ASSIGNMENT :: Type out the whole listing again exactly, pictures omitted.

RECORDED DATA ::

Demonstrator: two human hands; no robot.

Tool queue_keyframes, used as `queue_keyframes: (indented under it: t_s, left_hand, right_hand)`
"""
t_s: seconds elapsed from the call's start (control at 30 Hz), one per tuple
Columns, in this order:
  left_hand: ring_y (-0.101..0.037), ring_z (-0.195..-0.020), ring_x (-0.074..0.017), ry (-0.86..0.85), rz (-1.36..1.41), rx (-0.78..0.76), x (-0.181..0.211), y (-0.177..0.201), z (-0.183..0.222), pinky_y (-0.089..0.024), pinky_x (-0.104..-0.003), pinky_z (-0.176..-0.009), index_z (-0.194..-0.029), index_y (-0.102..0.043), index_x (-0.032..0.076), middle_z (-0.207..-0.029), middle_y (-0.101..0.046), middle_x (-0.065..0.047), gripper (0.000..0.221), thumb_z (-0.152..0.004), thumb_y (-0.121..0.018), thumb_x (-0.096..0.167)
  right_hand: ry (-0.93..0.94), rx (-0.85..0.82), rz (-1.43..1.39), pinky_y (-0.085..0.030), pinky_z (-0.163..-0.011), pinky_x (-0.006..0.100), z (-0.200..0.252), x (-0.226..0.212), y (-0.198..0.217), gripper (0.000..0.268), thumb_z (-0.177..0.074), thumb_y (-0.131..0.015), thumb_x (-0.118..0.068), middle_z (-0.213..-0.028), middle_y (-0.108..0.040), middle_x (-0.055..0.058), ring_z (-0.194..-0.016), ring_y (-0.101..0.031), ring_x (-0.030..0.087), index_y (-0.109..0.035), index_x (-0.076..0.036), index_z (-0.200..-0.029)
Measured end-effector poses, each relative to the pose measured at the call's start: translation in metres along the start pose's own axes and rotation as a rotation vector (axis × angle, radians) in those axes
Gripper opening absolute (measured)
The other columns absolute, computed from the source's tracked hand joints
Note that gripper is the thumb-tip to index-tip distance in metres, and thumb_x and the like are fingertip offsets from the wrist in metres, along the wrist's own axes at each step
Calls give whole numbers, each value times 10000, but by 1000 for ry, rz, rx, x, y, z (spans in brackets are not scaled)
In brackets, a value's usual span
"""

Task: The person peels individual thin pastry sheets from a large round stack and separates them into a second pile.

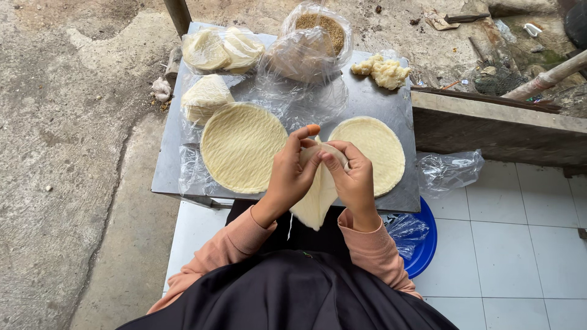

ANSWER FOR THIS EXERCISE ::
Demonstrator: two human hands; no robot.

Tool queue_keyframes, used as `queue_keyframes: (indented under it: t_s, left_hand, right_hand)`
"""
t_s: seconds elapsed from the call's start (control at 30 Hz), one per tuple
Columns, in this order:
  left_hand: ring_y (-0.101..0.037), ring_z (-0.195..-0.020), ring_x (-0.074..0.017), ry (-0.86..0.85), rz (-1.36..1.41), rx (-0.78..0.76), x (-0.181..0.211), y (-0.177..0.201), z (-0.183..0.222), pinky_y (-0.089..0.024), pinky_x (-0.104..-0.003), pinky_z (-0.176..-0.009), index_z (-0.194..-0.029), index_y (-0.102..0.043), index_x (-0.032..0.076), middle_z (-0.207..-0.029), middle_y (-0.101..0.046), middle_x (-0.065..0.047), gripper (0.000..0.221), thumb_z (-0.152..0.004), thumb_y (-0.121..0.018), thumb_x (-0.096..0.167)
  right_hand: ry (-0.93..0.94), rx (-0.85..0.82), rz (-1.43..1.39), pinky_y (-0.085..0.030), pinky_z (-0.163..-0.011), pinky_x (-0.006..0.100), z (-0.200..0.252), x (-0.226..0.212), y (-0.198..0.217), gripper (0.000..0.268), thumb_z (-0.177..0.074), thumb_y (-0.131..0.015), thumb_x (-0.118..0.068), middle_z (-0.213..-0.028), middle_y (-0.108..0.040), middle_x (-0.055..0.058), ring_z (-0.194..-0.016), ring_y (-0.101..0.031), ring_x (-0.030..0.087), index_y (-0.109..0.035), index_x (-0.076..0.036), index_z (-0.200..-0.029)
Measured end-effector poses, each relative to the pose measured at the call's start: translation in metres along the start pose's own axes and rotation as a rotation vector (axis × angle, radians) in those axes
Gripper opening absolute (measured)
The other columns absolute, computed from the source's tracked hand joints
Note that gripper is the thumb-tip to index-tip distance in metres, and thumb_x and the like are fingertip offsets from the wrist in metres, along the wrist's own axes at each step
Calls give whole numbers, each value times 10000, but by 1000 for ry, rz, rx, x, y, z (spans in brackets are not scaled)
In brackets, a value's usual span
"""

Task: The person peels individual thin pastry sheets from a large round stack and separates them into a second pile.

That finishes the output.